En écho, Ousmane Sow, cet homme âgé de 58 bougies qui pratique le micro-jardinage depuis une quinzaine d’années, réclame un nouveau bassin de rétention. Le paysan se plaint des inondations. Durant l’hivernage, ces derniers connaissent une baisse incommensurable sur leurs revenus. « Les eaux de pluies qui, d’habitude, se déversaient dans le bassin de rétention inondent nos champs. Conséquence ? La moitié de nos cultures sont dans la chienlit de ces eaux », révèle M. Sow.
Dans les périodes de vaches à lait, les cultivateurs ne se plaignent pas trop. Ils écoulent leur produits aux marchés Thiaroye, Castors et Gueule Tapée ou, parfois même, font la vente sur place. Le kilogramme de concombre varie entre 500 et 600F Cfa, celui de la tomate s’échange entre 350 et 400F Cfa et le sac d’oignon se vend entre 8.000 et 10.000 FCfa.
Trucs et astuces
Pour pratiquer du micro-jardinage, plusieurs techniques sont utilisées. Dans certaines cultures en sol, la terre est mélangée à du compost ou du fumier (les ordures ménagères). C’est la technique qu’utilisent les hommes et les femmes qui ont leur micro-jardinage en face des Industries chimiques du Sénégal (Ics), une localité située sur la route nationale, entre Petit Mbao et Fass Mbao.
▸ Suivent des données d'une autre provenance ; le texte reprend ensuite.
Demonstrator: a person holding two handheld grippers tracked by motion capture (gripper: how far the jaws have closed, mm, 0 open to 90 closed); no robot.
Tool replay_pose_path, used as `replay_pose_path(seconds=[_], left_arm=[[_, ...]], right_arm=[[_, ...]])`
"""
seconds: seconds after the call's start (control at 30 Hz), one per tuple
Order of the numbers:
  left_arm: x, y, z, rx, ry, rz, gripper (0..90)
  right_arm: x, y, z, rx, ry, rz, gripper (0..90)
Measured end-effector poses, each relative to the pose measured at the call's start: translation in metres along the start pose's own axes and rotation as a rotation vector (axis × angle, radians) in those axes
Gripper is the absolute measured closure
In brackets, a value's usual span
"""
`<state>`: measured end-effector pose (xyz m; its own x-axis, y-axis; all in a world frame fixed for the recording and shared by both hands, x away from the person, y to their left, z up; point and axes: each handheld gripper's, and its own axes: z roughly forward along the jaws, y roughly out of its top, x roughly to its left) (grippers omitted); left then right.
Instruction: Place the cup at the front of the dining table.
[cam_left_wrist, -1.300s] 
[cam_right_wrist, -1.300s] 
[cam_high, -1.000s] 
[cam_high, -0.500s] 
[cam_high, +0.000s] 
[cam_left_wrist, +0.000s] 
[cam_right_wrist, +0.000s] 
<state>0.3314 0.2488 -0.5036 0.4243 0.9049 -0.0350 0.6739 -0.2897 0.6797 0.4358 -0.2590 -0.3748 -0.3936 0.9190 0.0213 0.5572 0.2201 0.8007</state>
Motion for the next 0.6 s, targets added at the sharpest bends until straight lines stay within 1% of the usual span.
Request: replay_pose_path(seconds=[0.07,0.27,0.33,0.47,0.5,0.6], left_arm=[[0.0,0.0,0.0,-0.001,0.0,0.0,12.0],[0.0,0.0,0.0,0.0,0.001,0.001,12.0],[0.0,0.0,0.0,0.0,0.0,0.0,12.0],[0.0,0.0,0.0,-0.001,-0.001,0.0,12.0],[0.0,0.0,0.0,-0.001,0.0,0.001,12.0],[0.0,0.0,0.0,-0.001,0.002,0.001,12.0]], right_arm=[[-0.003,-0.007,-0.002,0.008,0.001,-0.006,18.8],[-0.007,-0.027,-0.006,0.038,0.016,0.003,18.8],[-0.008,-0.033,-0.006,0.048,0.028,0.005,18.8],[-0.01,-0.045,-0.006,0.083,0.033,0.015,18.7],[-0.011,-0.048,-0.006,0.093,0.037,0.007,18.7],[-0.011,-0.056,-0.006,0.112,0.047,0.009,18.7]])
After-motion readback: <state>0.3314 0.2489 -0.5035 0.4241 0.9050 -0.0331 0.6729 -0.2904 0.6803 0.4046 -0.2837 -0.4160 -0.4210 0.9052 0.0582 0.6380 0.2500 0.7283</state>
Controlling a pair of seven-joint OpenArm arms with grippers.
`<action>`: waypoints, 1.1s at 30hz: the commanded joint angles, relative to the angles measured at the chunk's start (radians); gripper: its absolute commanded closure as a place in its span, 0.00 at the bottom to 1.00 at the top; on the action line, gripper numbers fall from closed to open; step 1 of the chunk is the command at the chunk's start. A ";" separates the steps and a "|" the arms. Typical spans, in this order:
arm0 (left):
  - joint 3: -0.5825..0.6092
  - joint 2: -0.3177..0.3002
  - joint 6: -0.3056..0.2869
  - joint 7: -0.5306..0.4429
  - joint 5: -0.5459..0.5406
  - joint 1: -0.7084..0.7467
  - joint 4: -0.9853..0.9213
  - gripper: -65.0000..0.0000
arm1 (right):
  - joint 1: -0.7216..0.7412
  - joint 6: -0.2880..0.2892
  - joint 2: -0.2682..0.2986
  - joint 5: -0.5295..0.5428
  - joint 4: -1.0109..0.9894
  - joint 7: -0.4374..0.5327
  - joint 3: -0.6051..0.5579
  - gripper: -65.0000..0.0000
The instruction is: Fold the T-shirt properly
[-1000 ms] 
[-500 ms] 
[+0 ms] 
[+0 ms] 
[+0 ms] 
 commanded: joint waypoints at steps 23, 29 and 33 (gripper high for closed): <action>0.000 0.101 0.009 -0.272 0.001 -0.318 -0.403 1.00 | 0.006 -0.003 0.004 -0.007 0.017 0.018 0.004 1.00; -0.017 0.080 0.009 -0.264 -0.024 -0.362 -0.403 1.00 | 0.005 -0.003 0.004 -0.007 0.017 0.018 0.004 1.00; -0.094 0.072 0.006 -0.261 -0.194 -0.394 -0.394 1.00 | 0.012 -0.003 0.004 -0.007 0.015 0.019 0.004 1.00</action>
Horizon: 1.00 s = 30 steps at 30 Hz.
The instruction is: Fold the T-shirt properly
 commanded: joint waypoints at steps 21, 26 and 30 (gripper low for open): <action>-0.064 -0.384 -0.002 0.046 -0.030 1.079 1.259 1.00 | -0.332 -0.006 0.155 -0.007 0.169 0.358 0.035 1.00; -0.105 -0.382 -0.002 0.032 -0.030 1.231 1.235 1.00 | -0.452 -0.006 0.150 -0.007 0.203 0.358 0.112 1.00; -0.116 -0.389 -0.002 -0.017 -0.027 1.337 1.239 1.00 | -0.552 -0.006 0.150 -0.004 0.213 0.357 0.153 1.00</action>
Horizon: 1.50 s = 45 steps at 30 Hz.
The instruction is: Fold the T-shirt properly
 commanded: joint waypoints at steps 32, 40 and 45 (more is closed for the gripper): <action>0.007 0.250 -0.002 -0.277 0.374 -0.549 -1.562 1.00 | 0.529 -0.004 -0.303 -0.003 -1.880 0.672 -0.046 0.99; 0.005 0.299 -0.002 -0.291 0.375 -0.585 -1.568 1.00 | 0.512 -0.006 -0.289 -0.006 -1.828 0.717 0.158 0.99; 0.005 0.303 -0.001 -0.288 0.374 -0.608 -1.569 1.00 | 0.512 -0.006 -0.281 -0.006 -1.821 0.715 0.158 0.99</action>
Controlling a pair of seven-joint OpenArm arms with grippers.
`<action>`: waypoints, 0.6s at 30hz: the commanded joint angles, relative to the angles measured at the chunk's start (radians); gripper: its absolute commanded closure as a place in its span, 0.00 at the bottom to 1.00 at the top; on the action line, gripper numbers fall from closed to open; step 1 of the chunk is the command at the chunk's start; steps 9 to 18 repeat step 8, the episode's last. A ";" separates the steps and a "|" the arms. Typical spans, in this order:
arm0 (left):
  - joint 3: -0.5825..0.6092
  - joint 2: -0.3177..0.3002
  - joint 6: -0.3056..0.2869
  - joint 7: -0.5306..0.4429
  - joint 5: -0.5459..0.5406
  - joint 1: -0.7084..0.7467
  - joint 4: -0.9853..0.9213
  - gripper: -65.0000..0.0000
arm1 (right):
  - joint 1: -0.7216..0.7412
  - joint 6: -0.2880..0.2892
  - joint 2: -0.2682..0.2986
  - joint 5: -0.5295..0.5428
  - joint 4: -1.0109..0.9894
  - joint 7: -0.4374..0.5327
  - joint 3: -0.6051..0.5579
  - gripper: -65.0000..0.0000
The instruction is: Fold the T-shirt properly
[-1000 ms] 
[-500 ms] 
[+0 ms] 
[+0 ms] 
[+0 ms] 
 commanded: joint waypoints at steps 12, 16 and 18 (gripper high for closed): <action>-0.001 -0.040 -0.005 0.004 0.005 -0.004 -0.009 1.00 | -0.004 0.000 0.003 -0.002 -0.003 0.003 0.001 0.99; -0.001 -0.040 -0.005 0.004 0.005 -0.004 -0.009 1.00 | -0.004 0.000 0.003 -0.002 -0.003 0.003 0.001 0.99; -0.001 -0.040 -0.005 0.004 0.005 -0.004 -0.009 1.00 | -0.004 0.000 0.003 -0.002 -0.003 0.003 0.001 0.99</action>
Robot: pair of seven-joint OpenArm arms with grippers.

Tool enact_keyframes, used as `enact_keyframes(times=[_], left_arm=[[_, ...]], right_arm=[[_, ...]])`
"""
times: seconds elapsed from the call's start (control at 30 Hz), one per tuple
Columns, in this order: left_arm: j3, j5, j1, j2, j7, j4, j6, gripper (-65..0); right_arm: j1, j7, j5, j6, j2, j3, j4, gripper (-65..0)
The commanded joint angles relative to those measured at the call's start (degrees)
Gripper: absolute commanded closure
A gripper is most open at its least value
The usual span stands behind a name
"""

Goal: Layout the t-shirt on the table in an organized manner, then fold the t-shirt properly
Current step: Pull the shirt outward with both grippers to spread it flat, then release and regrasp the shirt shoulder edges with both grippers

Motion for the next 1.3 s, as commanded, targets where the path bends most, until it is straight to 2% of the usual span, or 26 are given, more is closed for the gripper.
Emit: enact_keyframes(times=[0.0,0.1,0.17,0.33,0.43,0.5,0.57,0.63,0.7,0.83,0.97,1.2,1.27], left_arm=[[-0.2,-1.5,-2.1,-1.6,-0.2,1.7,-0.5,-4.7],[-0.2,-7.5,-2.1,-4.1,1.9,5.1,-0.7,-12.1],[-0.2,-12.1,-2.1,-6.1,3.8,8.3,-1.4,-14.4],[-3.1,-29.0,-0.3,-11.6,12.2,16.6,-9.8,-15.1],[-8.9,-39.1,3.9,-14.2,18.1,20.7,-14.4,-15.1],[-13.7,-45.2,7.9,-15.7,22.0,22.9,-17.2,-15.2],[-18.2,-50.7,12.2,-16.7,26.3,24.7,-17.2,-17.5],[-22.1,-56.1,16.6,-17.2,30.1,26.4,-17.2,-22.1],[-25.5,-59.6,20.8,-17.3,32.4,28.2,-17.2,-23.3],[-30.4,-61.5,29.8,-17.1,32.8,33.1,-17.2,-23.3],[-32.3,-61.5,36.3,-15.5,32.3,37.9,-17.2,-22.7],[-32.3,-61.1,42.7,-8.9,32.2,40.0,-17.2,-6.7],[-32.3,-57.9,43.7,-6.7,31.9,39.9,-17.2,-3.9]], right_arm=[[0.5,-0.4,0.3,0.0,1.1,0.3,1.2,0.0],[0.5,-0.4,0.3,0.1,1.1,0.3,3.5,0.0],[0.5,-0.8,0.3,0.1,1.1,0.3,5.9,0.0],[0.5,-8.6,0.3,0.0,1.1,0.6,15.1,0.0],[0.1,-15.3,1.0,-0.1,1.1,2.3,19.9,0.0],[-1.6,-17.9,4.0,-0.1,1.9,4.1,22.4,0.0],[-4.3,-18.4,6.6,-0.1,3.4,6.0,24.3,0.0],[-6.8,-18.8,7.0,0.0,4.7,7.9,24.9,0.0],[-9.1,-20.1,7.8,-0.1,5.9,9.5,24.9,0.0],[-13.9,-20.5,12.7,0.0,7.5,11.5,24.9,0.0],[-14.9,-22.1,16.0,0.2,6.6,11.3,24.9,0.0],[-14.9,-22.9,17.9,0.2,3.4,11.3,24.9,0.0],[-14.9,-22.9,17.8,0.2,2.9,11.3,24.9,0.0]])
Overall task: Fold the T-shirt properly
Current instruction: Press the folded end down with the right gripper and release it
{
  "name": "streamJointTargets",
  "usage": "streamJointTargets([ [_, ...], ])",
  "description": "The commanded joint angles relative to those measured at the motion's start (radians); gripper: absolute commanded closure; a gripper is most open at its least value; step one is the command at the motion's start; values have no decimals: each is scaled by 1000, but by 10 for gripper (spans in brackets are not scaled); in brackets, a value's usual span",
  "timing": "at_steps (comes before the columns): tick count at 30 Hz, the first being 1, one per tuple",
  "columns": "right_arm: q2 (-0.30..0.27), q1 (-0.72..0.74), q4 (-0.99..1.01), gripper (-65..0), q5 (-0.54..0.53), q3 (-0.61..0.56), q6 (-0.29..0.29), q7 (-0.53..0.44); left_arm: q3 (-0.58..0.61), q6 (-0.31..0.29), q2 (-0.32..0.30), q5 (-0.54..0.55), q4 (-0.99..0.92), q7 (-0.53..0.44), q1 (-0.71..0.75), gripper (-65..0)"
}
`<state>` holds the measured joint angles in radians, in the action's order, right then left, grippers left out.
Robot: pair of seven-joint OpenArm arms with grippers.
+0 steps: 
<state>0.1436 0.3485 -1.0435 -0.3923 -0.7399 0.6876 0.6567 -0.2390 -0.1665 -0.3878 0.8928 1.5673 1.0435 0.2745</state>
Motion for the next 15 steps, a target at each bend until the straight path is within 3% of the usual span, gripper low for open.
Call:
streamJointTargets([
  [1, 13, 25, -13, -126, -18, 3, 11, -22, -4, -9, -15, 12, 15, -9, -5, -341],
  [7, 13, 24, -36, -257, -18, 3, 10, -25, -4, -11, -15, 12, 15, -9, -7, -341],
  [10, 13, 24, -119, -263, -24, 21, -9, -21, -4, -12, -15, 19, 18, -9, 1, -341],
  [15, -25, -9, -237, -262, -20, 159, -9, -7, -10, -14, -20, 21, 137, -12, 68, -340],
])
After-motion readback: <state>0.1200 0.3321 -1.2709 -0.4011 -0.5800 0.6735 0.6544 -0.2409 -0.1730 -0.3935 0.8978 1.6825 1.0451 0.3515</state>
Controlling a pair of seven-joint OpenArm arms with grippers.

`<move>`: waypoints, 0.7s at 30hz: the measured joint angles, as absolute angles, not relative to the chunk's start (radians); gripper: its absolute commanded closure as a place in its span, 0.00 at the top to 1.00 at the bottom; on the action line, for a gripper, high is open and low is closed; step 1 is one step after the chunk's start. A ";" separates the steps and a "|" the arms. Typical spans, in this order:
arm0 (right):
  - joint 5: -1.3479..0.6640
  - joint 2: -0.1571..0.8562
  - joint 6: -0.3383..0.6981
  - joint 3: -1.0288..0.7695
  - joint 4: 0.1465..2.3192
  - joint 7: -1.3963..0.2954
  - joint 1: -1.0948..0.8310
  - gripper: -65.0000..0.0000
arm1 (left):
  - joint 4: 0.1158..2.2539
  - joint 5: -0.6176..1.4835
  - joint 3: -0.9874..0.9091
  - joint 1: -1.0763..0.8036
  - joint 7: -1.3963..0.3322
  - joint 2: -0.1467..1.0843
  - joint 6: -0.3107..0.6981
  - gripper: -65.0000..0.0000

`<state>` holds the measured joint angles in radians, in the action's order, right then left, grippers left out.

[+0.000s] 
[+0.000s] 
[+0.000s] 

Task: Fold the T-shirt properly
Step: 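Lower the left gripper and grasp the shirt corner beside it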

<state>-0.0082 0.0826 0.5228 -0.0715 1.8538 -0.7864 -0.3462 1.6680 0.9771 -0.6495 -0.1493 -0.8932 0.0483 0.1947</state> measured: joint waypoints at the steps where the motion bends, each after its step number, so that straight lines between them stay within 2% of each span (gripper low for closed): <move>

A Liberté 6, on pratique leur micro-jardinage sur des tables, c’est la culture bio hors sol et sans pesticide.
Pour cela, elles utilisent des matériaux de récupération tels que les pneus, les bidons en plastique, entre autres et les plaques d’arachide servent de support. En ce qui concerne les engrais, elles utilisent des oligos, les éléments dont le corps humain a besoin et des produits phytosanitaires, pour celles qui se trouvent en face des Ics de Mbao. Les femmes de Liberté 6 font leur arrosage une fois dans la journée et celles de Mbao ne le font pas. Pourquoi ? L’engrais qu’elles utilisent peut servir d’arrosage. Si ces dernières se plaignent de vers qui gâchent leurs cultures, celles de Liberté 6 disent être à l’abri des vers comme elles ont leur méthode pour chasser ces derniers. Leur méthode est toute simple, elles attachent des sachets plastiques noirs sur les branches des arbres et s’ils flottent, cela fait peur aux mouches.